WORK ITEM
Lines that include "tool" make up the answer; copy all of them from the data below.

Source records:
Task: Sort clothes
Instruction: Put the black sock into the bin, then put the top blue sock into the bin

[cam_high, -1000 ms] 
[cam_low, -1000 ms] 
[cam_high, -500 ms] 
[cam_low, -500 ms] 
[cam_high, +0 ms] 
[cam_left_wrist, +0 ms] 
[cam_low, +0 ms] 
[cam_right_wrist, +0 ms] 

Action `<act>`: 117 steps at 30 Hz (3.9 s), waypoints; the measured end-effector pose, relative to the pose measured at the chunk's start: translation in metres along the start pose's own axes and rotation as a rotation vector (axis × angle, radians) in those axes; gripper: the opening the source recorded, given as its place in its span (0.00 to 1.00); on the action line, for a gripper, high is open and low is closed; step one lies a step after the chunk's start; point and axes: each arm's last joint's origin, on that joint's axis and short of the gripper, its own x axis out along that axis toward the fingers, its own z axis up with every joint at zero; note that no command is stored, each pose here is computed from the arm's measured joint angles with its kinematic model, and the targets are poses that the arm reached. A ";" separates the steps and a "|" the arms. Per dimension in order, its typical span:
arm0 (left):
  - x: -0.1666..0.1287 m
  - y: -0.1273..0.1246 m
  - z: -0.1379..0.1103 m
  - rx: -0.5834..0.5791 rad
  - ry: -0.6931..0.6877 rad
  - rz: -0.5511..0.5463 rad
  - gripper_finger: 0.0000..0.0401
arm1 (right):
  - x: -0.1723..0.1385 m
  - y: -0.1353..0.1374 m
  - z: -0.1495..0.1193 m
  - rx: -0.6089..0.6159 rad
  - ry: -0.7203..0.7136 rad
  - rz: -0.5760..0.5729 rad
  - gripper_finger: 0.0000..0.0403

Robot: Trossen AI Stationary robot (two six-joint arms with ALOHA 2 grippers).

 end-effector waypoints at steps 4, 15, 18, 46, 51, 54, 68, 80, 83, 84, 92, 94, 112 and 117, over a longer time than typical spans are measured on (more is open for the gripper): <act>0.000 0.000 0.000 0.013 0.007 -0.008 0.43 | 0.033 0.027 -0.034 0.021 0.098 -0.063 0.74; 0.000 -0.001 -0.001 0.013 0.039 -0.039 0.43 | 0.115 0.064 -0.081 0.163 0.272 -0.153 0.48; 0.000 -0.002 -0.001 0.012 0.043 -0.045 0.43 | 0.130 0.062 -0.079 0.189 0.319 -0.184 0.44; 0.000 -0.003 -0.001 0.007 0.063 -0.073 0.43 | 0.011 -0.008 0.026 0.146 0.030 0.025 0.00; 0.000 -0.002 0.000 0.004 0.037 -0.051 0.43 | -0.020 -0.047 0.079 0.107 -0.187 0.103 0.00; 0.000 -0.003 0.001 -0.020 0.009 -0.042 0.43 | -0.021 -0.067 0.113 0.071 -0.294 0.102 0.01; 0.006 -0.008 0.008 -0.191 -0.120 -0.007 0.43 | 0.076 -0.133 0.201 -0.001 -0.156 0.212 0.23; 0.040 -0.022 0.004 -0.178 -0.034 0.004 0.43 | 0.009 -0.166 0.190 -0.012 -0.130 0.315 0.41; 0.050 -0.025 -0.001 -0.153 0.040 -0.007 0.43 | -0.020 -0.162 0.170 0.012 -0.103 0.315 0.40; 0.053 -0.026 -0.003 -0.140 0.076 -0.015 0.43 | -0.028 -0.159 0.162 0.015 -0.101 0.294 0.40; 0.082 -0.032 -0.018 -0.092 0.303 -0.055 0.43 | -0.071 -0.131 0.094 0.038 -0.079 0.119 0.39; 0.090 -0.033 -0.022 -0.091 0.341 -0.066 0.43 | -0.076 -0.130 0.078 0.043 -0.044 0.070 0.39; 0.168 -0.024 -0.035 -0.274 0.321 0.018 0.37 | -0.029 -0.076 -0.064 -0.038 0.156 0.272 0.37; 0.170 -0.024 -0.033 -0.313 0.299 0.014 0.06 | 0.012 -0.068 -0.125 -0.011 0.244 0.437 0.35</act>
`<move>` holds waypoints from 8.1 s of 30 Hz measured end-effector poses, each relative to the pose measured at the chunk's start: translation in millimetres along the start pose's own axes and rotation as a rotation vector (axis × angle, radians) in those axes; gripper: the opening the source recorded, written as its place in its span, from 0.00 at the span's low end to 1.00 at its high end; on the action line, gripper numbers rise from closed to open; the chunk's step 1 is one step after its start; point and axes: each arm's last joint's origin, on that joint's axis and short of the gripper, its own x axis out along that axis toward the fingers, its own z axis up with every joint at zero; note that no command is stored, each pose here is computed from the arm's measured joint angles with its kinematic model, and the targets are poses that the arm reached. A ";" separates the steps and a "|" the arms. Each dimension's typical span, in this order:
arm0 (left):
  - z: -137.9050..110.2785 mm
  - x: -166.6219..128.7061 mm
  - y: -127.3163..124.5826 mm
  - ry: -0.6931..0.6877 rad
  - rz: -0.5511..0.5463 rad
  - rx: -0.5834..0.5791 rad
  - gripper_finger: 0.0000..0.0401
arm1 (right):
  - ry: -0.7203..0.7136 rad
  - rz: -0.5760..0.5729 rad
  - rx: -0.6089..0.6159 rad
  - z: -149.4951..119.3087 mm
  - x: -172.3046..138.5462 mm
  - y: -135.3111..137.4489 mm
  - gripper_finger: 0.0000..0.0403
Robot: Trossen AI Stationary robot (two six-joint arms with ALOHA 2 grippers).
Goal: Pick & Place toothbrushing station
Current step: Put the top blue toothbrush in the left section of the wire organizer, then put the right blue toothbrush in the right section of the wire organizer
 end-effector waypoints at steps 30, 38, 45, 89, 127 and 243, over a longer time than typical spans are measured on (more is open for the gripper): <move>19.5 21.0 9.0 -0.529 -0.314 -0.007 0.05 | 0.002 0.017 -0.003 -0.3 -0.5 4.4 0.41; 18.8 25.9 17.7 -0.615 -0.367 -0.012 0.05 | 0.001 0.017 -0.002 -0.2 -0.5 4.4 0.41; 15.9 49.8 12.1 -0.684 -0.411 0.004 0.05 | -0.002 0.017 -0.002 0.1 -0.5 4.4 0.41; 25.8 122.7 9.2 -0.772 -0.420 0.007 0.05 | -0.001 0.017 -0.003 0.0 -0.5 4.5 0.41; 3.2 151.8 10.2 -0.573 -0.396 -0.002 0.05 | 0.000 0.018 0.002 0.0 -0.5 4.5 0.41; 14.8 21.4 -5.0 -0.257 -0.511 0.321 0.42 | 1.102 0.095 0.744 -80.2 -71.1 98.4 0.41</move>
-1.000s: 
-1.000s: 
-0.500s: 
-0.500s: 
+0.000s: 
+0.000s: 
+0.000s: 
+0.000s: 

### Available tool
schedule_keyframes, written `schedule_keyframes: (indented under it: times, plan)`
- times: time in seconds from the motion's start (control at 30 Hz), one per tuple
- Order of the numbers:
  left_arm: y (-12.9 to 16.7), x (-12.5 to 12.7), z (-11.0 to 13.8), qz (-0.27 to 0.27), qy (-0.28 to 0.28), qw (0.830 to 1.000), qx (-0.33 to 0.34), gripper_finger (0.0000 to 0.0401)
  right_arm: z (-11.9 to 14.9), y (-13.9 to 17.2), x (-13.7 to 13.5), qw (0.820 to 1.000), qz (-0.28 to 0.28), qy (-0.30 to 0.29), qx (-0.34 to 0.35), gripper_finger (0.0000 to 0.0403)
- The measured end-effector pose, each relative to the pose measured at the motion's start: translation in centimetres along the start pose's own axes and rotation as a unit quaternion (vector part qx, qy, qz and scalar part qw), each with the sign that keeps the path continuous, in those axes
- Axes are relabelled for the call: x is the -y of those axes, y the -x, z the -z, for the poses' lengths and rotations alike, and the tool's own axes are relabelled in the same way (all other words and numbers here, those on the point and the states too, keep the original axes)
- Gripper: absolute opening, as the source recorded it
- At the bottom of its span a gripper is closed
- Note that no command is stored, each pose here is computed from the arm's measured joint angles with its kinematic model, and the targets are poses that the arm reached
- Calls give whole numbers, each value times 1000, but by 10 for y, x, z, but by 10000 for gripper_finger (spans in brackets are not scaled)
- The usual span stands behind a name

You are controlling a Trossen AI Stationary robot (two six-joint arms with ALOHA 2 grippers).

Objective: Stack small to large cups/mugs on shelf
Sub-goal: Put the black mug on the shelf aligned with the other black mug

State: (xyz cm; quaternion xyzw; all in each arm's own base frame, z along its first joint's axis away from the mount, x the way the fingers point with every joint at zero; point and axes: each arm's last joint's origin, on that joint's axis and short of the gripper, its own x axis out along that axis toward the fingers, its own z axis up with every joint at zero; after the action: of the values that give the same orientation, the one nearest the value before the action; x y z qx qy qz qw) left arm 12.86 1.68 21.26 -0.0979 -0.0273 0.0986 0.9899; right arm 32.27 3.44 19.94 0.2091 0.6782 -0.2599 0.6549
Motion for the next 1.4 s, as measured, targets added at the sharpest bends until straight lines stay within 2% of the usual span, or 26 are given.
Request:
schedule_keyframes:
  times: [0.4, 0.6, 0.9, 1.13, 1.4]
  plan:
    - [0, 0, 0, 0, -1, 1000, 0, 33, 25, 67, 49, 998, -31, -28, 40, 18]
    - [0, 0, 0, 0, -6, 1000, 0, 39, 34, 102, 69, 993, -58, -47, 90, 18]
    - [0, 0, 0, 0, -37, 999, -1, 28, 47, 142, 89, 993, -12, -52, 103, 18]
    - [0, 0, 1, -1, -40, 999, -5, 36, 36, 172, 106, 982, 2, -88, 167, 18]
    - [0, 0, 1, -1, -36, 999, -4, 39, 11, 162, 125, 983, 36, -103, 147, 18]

ANSWER FOR THIS EXERCISE
### Available tool
- Axes are relabelled for the call: x is the -y of those axes, y the -x, z the -z, for the poses' lengths and rotations alike, and the tool's own axes are relabelled in the same way (all other words and numbers here, those on the point and the states too, keep the original axes)

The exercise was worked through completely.